# [Data provided]
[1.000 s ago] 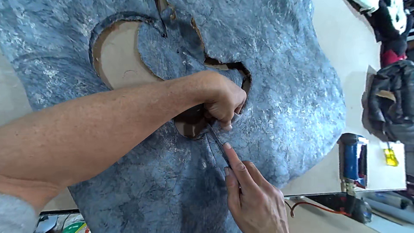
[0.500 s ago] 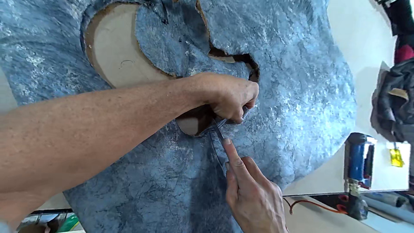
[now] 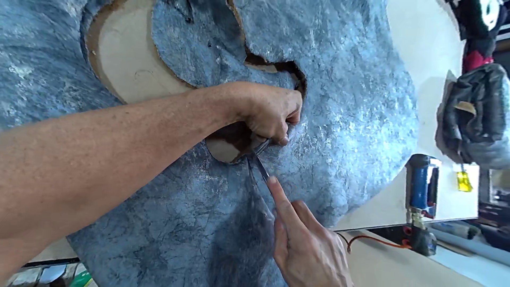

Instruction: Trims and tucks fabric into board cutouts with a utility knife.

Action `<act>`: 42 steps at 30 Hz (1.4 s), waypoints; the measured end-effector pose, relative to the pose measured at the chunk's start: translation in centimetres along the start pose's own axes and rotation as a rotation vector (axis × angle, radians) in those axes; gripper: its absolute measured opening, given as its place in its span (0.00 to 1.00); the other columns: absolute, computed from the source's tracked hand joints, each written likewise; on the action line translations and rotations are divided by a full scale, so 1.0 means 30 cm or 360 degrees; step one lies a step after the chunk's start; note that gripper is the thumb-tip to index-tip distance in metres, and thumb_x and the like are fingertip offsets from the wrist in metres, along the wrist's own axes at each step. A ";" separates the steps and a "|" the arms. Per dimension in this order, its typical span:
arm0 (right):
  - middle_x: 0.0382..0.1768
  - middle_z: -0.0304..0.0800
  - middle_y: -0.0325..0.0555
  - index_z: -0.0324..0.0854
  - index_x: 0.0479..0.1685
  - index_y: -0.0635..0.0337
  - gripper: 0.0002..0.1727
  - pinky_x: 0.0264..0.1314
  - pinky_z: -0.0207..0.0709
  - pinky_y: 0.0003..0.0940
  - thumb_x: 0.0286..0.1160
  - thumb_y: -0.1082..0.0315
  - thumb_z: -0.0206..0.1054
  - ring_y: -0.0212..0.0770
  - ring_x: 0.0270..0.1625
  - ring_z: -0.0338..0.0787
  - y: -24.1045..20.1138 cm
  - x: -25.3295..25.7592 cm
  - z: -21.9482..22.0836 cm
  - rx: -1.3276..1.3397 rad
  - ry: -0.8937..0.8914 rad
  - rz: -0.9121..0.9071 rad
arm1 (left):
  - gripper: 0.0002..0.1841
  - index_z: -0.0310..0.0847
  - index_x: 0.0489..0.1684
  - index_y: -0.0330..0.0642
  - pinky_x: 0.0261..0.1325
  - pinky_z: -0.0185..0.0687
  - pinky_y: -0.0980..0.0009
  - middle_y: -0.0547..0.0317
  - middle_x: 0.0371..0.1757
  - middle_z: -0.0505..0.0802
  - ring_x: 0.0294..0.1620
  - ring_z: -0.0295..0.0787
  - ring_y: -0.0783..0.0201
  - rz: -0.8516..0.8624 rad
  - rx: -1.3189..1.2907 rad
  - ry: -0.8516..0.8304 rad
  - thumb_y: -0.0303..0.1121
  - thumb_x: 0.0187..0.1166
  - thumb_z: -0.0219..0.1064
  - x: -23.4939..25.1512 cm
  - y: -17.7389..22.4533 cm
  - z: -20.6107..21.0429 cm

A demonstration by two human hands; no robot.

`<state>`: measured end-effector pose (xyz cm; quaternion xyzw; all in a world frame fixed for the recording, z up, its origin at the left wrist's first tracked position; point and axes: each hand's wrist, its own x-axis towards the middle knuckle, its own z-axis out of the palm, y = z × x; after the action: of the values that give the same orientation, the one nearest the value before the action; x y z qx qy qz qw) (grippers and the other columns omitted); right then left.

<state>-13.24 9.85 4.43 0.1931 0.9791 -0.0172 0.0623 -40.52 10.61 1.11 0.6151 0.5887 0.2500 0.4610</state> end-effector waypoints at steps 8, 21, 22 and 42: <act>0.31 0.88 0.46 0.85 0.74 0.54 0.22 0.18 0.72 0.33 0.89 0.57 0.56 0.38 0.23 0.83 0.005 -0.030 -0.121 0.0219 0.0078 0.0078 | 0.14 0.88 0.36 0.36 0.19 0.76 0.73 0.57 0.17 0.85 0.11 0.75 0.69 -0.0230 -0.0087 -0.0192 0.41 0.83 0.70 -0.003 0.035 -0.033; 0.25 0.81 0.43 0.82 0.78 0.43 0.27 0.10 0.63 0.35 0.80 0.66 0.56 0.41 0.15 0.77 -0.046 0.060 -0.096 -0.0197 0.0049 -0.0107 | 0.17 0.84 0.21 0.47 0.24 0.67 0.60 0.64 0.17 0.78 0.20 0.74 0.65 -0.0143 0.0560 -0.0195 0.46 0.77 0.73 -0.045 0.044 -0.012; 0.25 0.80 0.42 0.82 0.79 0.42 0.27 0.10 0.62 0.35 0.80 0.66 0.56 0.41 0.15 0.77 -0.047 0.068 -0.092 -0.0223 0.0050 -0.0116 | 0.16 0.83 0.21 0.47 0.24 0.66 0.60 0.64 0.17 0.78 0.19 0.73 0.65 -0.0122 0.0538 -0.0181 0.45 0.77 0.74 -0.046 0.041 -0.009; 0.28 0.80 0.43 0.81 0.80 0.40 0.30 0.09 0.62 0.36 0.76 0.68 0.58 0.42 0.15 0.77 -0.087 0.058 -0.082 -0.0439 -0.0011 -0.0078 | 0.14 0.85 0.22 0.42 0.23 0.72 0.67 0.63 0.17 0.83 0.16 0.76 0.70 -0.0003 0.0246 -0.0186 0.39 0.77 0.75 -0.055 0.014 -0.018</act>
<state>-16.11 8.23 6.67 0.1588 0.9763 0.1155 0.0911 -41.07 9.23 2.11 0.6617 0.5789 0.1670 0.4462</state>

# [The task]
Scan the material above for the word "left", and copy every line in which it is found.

# [Output for this exercise]
arm1 (left):
`<state>`: measured end-effector pose (xyz cm; quaternion xyzw; all in a world frame fixed for the recording, z up, its origin at the left wrist's first tracked position; point and axes: each hand's wrist, its own x-axis towards the middle knuckle, its own z-axis out of the palm, y = z × x; after the action: of the values that give the same orientation, the one nearest the value before the action; x y z qx qy qz qw) (grippers and the other columns omitted); right then left.

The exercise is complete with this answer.